The moniker is deserved. The reasons are incomplete. Infosys Technologies is a
bellwether not merely because its share price marks the sector’s performance
on the bourses, but because it has the uncanny knack of catching a trend at its
point of entry. Last year saw two key trends at different ends of the market. At
the top end, vendor consolidation and customers’ flight to scale. At the lower
end, a spurt in smaller outsourcing deals and serious bargaining on each of
them. Infosys moved to address both. It spent Rs 29 crore–or 11% of its
S&M budget–on branding exercises only, including rolling out CXO city chat
forums in key cities across the US and Europe.
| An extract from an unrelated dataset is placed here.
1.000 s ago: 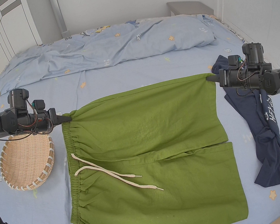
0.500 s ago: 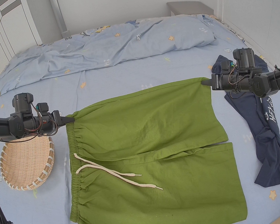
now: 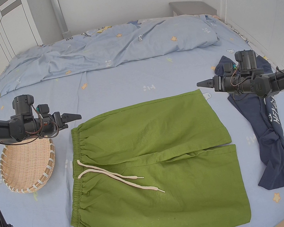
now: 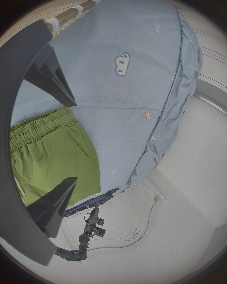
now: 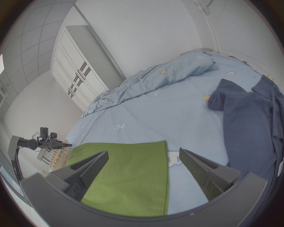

And it doubled its overall
S&M budget to better address the smaller clients.
Meanwhile, other changes that had begun with the downturn continued during
the year. Both onsite revenues and onsite billed man months increased for the
second year in a row. While billed man months increased from 31% to 34%, onsite
revenues increased from 51% to 55%. The company’s attempt to de-risk itself
from the US came to naught, as North America’s contribution increased yet
again to 73%.
The service mix also continued to change. While development and maintenance
revenues remained more or less flat, re-engineering projects came down to half.
The company’s consulting practice, which it had hoped to grow, held steady at
a little over 4%, while testing and package implementation revenues improved.
The key event of the year though–the company added a record 4,618 employees to
its rolls in fiscal 2003 after a skid on hiring in fiscal 2002, when it added
just 907 people.
Contrary to previous years, however, this is not necessarily a good thing.
Each new head now adds less and less to the bottomline, partly because of the
downturn and partly because at over 15,000 people, the law of diminishing
returns is beginning to kick in. The new challenge–to grow out of the
body-count business and find a more value-added route to profitability.